**Exercise aim**
Only lines that contain the word "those" belong in the answer; copy them from the records below.

**Records contained in a dataset**

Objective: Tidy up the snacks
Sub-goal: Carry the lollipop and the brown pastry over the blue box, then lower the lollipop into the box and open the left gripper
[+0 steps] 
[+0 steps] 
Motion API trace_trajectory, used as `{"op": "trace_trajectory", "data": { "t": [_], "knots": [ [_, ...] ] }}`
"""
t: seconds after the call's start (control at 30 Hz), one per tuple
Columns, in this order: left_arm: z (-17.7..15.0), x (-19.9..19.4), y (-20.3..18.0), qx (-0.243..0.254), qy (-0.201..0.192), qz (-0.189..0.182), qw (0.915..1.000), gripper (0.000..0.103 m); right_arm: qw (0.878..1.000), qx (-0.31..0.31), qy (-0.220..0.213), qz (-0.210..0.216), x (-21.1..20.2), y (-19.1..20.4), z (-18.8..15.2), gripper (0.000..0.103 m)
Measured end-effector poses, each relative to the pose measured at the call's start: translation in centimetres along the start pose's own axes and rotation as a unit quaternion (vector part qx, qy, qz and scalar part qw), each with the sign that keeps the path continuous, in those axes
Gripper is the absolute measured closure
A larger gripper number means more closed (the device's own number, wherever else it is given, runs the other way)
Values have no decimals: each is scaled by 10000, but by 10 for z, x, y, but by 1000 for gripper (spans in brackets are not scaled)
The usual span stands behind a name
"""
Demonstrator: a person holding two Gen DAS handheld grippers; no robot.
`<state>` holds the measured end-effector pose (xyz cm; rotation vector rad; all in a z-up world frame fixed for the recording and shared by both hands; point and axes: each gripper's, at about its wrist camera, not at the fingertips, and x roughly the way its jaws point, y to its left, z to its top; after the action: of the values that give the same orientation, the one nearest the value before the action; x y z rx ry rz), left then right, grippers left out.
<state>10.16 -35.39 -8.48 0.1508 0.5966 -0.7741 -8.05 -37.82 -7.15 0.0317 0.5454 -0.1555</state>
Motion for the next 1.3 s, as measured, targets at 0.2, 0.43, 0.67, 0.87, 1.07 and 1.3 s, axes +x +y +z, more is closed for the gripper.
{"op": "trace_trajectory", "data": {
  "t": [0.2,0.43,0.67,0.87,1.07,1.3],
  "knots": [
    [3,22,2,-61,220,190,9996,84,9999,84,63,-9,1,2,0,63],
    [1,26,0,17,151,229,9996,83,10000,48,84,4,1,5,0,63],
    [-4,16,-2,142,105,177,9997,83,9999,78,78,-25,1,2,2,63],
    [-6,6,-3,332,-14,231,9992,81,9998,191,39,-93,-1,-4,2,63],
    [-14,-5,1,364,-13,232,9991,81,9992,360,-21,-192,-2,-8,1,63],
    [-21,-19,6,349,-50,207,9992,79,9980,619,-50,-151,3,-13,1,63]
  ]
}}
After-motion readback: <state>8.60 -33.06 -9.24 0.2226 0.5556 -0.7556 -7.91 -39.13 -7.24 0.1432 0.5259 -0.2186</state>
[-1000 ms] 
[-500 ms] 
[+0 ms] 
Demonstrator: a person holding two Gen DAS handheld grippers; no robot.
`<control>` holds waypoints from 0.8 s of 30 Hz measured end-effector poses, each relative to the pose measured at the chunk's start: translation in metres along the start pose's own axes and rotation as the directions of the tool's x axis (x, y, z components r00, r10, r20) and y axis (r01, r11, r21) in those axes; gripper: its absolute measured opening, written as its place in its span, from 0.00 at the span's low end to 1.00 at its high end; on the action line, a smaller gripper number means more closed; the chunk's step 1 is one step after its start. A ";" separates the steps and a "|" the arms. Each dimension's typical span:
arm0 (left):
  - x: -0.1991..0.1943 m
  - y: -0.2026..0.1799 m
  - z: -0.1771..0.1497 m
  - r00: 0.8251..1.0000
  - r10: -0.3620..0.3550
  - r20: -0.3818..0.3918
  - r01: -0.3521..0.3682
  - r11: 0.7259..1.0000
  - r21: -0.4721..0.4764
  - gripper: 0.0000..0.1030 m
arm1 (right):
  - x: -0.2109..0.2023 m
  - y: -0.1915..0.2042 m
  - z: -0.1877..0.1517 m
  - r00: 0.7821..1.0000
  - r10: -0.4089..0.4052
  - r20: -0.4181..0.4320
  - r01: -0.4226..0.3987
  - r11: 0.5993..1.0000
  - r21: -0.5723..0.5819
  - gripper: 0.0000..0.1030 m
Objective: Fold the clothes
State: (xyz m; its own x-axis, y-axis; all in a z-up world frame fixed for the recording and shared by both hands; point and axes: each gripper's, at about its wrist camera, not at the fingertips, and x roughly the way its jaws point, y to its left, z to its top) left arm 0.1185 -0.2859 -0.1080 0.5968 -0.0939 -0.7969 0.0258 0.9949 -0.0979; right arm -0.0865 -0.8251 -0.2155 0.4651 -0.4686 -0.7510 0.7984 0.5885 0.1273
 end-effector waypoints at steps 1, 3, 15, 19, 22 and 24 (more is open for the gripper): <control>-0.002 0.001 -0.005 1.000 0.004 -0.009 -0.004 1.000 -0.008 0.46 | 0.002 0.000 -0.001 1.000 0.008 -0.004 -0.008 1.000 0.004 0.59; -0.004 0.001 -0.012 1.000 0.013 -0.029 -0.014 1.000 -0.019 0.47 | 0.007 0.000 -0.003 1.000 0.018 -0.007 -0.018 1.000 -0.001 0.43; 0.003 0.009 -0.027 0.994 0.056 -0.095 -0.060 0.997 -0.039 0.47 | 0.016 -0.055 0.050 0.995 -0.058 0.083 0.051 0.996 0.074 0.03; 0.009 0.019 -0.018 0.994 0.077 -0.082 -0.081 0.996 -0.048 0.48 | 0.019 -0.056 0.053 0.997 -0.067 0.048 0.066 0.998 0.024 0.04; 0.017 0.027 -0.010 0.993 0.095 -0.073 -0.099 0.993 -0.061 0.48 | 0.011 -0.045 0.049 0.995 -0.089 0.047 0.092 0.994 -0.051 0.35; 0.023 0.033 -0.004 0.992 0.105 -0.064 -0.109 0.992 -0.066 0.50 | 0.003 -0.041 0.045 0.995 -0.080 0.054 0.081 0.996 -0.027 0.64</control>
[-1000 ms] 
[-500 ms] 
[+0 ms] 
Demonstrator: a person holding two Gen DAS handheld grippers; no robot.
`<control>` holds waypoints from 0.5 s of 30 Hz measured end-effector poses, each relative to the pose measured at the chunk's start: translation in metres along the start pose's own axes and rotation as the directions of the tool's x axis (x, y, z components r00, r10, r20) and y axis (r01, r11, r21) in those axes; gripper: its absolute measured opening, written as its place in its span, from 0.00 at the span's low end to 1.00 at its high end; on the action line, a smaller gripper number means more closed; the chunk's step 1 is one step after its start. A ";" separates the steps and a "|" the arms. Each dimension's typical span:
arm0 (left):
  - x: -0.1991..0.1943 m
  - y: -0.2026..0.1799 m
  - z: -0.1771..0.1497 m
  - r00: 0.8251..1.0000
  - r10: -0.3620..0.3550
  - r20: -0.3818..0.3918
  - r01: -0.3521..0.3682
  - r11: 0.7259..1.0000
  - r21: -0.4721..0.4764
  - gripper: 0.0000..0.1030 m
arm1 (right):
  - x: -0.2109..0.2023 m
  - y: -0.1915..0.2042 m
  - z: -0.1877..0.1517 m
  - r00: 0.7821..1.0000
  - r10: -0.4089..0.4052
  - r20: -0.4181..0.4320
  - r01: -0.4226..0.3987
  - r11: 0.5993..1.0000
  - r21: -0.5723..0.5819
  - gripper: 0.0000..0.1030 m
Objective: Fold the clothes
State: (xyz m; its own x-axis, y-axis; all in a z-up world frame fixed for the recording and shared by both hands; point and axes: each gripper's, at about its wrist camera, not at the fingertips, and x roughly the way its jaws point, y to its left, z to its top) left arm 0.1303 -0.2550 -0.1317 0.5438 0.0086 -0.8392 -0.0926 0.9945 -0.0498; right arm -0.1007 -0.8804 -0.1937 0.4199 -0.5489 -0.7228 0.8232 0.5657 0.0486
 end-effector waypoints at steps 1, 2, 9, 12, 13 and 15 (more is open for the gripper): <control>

**Response area**
Measured end-effector poses, each relative to the pose measured at the call's start: translation in centimetres along the start pose's own axes and rotation as a unit quaternion (vector part qx, qy, qz and scalar part qw), each with the sign that keeps the path continuous, in those axes
`<control>` holds waypoints from 0.8 s of 30 Hz measured end-effector poses, each relative to the pose measured at the chunk's start: translation in metres along the start pose's own axes and rotation as the directions of the tool's x axis (x, y, z components r00, r10, r20) and y axis (r01, r11, r21) in those axes; gripper: its absolute measured opening, written as its place in its span, from 0.00 at the span's low end to 1.00 at its high end; on the action line, a smaller gripper number means more closed; the chunk's step 1 is one step after its start. A ";" separates the steps and a "|" the arms. Each dimension's typical span:
`<control>` holds waypoints from 0.5 s of 30 Hz measured end-effector poses, each relative to the pose measured at the chunk's start: translation in metres along the start pose's own axes and rotation as the directions of the tool's x axis (x, y, z components r00, r10, r20) and y axis (r01, r11, r21) in those axes; gripper: its absolute measured opening, written as its place in its span, from 0.00 at the span's low end to 1.00 at its high end; on the action line, a smaller gripper number means more closed; the chunk's step 1 is one step after its start. A ";" separates the steps and a "|" the arms. Each dimension's typical span:

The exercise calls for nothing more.